A lot of times when we're talking about best practices, we're often tactical and that tacticalness usually comes into hacking space. So we usually are running off a trend line. Hey, I did this at work, therefore let's go scale it. We tried it a little bit more, it's working really well, so let's scale it. The challenge with some of these hack concepts, and this is what I talk about in the book around the SIB cycle, is that sales innovation has a problem because there's a buyer on the other side.
If you're relevant and if you're valuable, you don't need to worry about this. This is where once again, if you're, if you're around, if you're already effective and then you're deploying something on top, you're going to have a multiplier effect. But if you're just marginal, you're just average, you just get lucky. Cause by the way, we do get lucky. It's okay. I love lucky moments. Listen, we all love lucky moments. You fall into a great account. It just drops in your lap. I mean, I had one in the last six months.
There was a company that's we've been doing this dance for a while, hasn't been going down. Then all of a sudden they acquired somebody in the Dallas market and boom, the deal falls in my lap. Right. That wasn't, I mean, sure. There was a little bit of effort there, but come on, that was luck. They acquired somebody in my market. Now all of a sudden they need, they need a Dallas presence. So we were a natural partner as a university for them. Um, but that was luck. I didn't get to control the acquisition.

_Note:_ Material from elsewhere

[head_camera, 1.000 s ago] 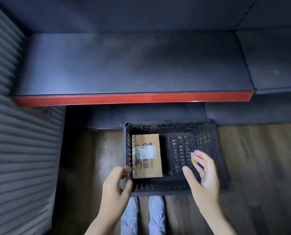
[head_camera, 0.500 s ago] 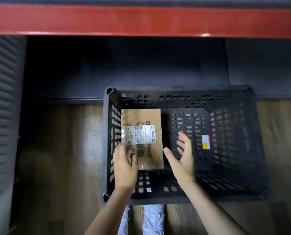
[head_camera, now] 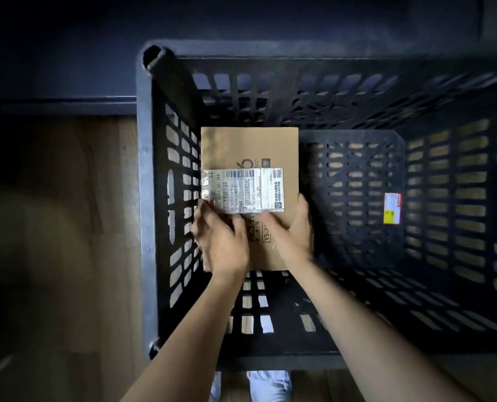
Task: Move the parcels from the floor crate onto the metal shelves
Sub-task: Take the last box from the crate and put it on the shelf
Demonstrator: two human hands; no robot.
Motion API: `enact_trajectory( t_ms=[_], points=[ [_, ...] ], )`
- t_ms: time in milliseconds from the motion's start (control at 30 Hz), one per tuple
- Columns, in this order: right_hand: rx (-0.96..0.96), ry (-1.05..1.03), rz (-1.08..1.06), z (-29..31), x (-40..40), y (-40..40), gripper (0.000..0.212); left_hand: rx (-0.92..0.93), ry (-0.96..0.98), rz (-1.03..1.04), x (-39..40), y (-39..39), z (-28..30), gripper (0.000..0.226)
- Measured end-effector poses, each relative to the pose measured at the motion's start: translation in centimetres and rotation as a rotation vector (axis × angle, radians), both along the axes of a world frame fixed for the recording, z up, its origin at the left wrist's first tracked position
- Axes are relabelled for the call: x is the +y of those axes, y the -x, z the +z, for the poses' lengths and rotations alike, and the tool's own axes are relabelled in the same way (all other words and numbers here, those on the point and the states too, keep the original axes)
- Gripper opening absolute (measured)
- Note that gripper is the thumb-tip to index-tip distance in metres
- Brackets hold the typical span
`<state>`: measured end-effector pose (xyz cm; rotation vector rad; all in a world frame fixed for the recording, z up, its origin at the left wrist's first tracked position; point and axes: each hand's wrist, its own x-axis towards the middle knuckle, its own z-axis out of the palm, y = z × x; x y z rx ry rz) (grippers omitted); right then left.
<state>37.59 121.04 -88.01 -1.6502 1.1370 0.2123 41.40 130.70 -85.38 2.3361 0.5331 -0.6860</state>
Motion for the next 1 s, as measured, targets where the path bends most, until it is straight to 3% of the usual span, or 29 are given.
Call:
enact_trajectory(
  t_ms=[267,400,567,733,867,1000],
  points=[
    [-0.054,0.092,-0.102,6.4,-1.2,0.1,0.071,-0.162,0.027,-0.085,-1.6,-1.5,5.7,0.059],
    [-0.08,0.098,-0.127,12.2,-1.4,0.6,0.074,-0.214,0.1,-0.095,-1.4,-1.4,11.1,0.039],
    [-0.16,0.1,-0.133,20.7,-1.7,1.6,0.056,-0.312,0.235,-0.089,-0.9,-0.9,19.7,0.024],
    [-0.205,0.131,-0.225,29.6,-1.2,2.3,0.062,-0.376,0.291,-0.152,-0.2,-1.0,28.4,0.035],
    [-0.266,0.171,-0.338,38.4,-0.7,2.3,0.067,-0.455,0.342,-0.176,0.6,-1.9,37.9,0.061],
    [-0.387,0.188,-0.413,48.1,-0.4,2.4,0.059,-0.577,0.439,-0.348,2.4,-3.0,47.9,0.075]
  ],
)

Right? That happened and it opened a door for me. So, but outside of luck, we usually have to use skill. We usually have to understand and really develop an ICP and, and really kind of think about this. So a lot of the times when we're doing something that's hacky or, or as tactical, the challenge becomes that tactic, if it's not relevant and valuable to the buyer, it becomes recognizable.
Howard (36:01.802)
And when it becomes recognizable and it's not providing value, it actually becomes a signal to the buyer that, oh, you're not going to give me any value. I've been here before. Now, what's really weird about this is as you're scaling it up, so is everybody else. That's why we call it a right. It's a best practice. Therefore, all the trainers go out and run and do by the there's thousands of people being trained, all your competitors, not your direct competitors, your competitors for attention of the buyer.
Howard (36:31.478)
are all deploying the same best practice tactically. And the buyer starts figuring it out and they disengage with you using that tactic because they get smarter. They shift their behavior as they see the tactic more and more. By the way, if I'm, there are certain people that call me. I always take the call. Even if they're trying to sell me something, I always take the call because you know what?
Howard (37:00.194)
That call is valuable. I don't know if you know a guy by the name of Jim Dickey. Jim Dickey, a little bit older, a little pre-COVID-y, and he ran a company called CSO Insights for a few years. It was bought by Miller Hyman and that was bought by Robert Half. And if Jim Dickey called you, you took the call because what Jim would do in the first three to five minutes of any call would be he'd drop.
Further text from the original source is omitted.